◆ WORK ORDER
May I have, exactly as written, the line containing "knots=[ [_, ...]" and every line after it through the end of the listing below, and nothing else?

◆ DATA
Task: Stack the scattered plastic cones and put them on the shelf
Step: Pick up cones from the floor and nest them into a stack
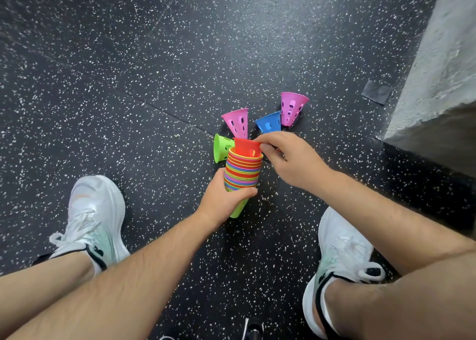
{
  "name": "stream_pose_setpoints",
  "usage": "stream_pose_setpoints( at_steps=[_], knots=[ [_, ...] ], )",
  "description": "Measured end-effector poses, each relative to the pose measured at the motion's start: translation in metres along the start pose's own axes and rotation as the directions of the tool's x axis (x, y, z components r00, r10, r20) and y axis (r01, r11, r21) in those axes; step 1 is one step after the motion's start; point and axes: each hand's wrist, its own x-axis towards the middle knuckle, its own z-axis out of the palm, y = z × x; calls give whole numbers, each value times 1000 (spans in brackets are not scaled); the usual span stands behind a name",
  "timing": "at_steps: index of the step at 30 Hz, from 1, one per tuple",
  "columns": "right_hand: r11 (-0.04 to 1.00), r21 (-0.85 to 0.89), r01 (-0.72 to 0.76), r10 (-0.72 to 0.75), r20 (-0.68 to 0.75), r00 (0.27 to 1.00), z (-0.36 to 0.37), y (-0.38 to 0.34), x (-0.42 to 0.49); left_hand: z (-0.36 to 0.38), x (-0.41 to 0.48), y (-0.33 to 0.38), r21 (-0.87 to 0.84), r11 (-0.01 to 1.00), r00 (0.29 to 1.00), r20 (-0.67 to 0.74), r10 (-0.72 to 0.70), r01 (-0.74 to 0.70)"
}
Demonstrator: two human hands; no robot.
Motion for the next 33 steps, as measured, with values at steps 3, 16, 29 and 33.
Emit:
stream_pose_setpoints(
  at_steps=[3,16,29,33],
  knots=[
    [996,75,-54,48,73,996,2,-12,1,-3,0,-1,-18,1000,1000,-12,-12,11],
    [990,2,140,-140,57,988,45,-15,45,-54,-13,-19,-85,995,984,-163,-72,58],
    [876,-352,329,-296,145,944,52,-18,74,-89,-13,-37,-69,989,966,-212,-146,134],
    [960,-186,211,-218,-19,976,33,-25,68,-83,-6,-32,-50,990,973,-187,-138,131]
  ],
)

◆ EXPECTED OUTPUT
  "usage": "stream_pose_setpoints( at_steps=[_], knots=[ [_, ...] ], )",
  "description": "Measured end-effector poses, each relative to the pose measured at the motion's start: translation in metres along the start pose's own axes and rotation as the directions of the tool's x axis (x, y, z components r00, r10, r20) and y axis (r01, r11, r21) in those axes; step 1 is one step after the motion's start; point and axes: each hand's wrist, its own x-axis towards the middle knuckle, its own z-axis out of the palm, y = z × x; calls give whole numbers, each value times 1000 (spans in brackets are not scaled); the usual span stands behind a name",
  "timing": "at_steps: index of the step at 30 Hz, from 1, one per tuple",
  "columns": "right_hand: r11 (-0.04 to 1.00), r21 (-0.85 to 0.89), r01 (-0.72 to 0.76), r10 (-0.72 to 0.75), r20 (-0.68 to 0.75), r00 (0.27 to 1.00), z (-0.36 to 0.37), y (-0.38 to 0.34), x (-0.42 to 0.49); left_hand: z (-0.36 to 0.38), x (-0.41 to 0.48), y (-0.33 to 0.38), r21 (-0.87 to 0.84), r11 (-0.01 to 1.00), r00 (0.29 to 1.00), r20 (-0.67 to 0.74), r10 (-0.72 to 0.70), r01 (-0.74 to 0.70)"
}
Demonstrator: two human hands; no robot.
Motion for the next 33 steps, as measured, with values at steps 3, 16, 29 and 33.
Emit:
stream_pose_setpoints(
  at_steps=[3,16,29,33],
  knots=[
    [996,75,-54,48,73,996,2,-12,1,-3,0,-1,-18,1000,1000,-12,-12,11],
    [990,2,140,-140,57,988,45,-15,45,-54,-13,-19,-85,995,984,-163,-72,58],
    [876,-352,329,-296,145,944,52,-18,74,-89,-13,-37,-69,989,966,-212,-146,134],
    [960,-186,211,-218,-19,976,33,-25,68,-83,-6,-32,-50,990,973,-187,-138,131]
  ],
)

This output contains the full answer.